[BRIEF] Go through the entries one line at a time, and gather every line that has the word "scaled".

[MATERIALS PROVIDED]
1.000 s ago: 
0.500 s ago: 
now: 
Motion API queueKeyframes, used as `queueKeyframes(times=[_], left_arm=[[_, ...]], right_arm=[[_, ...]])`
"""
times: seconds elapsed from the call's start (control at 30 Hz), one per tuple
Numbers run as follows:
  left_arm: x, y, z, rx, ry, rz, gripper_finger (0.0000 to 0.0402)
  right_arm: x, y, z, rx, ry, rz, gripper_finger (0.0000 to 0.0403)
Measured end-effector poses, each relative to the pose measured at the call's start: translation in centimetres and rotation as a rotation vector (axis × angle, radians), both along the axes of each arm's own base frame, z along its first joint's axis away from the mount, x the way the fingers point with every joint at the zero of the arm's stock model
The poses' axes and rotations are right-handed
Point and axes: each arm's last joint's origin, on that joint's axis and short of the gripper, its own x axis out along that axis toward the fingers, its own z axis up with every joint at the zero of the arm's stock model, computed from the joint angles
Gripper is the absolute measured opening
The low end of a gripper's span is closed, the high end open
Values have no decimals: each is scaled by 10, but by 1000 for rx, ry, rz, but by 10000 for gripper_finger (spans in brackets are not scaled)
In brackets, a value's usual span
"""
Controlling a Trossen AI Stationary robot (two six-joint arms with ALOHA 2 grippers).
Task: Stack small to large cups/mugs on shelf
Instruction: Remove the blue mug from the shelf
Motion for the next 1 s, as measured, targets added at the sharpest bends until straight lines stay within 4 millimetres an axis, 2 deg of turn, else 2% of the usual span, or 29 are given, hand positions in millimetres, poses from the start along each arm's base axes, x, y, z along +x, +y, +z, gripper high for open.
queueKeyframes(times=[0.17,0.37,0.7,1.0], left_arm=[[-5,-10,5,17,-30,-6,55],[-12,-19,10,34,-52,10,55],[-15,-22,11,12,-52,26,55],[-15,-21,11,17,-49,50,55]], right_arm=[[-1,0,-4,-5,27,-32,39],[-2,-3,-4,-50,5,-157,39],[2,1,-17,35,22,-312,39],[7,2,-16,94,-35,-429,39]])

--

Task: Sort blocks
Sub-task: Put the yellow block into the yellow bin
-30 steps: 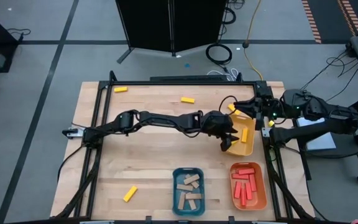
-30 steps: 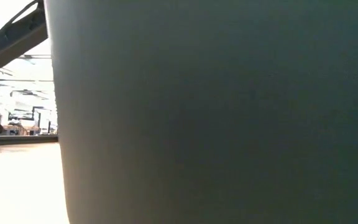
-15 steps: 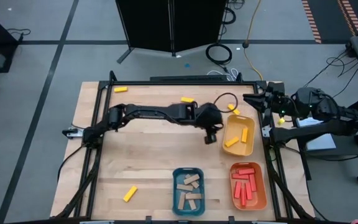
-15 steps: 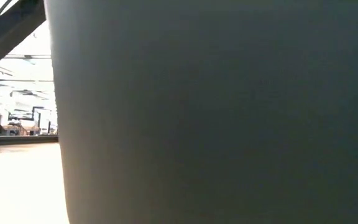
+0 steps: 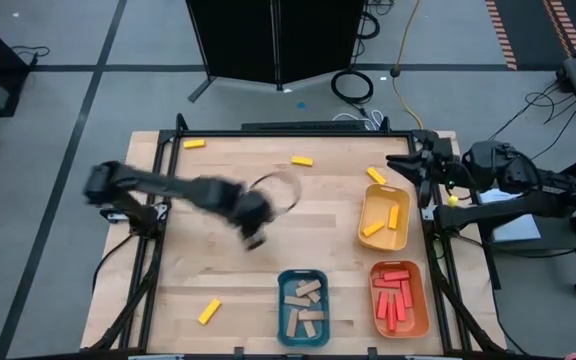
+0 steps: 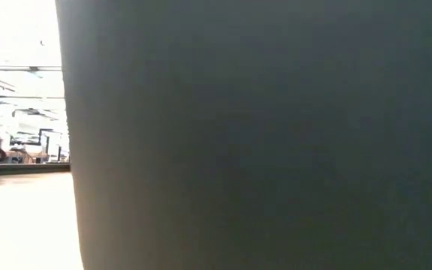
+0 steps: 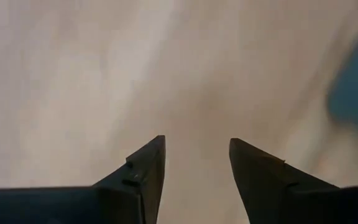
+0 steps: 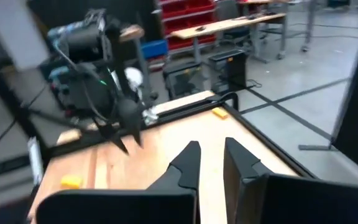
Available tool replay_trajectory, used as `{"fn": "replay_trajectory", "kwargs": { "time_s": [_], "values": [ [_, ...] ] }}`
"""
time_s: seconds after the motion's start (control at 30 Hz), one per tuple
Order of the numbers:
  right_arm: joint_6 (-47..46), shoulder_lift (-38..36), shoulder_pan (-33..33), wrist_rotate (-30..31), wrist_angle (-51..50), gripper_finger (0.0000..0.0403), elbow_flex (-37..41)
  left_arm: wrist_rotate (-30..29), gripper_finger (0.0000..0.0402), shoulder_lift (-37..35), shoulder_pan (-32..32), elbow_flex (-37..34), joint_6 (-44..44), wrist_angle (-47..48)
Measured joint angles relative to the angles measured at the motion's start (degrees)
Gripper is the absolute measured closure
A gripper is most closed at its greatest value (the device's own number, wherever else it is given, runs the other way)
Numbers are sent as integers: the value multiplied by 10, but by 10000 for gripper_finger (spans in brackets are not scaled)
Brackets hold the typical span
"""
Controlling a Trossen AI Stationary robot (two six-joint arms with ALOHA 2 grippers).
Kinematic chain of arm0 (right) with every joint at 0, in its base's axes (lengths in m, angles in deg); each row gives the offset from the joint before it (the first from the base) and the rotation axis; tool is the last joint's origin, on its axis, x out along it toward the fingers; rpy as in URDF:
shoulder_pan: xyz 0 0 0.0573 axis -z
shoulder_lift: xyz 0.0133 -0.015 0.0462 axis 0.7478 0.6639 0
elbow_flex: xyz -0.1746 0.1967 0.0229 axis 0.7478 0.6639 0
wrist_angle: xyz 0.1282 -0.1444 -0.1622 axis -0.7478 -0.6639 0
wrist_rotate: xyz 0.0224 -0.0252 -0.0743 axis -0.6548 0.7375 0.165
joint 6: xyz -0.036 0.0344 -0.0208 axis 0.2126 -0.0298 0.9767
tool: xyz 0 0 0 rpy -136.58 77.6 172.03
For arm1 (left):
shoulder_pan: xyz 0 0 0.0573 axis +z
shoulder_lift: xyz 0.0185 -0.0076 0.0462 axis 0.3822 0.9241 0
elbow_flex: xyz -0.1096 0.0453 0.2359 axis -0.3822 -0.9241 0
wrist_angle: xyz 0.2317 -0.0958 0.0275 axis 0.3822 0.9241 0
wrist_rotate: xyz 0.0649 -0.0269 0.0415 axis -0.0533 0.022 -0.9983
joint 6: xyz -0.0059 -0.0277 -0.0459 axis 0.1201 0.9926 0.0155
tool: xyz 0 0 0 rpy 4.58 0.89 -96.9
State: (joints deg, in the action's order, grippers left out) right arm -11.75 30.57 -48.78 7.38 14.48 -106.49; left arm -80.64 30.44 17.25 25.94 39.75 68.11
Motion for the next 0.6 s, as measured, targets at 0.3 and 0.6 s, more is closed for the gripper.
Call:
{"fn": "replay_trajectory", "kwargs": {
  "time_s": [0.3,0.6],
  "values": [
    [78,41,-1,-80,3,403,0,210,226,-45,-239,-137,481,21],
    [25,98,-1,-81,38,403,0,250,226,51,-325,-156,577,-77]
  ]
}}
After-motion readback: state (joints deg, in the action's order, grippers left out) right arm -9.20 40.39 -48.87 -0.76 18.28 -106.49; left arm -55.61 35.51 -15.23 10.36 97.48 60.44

[REPLY TO THE TASK]
Values have no decimals: each is scaled by 10, but by 1000 for rx, ry, rz, but by 10000 for gripper_finger (spans in brackets are not scaled)
Numbers are sent as integers: the value multiplied by 10, but by 10000 for gripper_finger (spans in brackets are not scaled)

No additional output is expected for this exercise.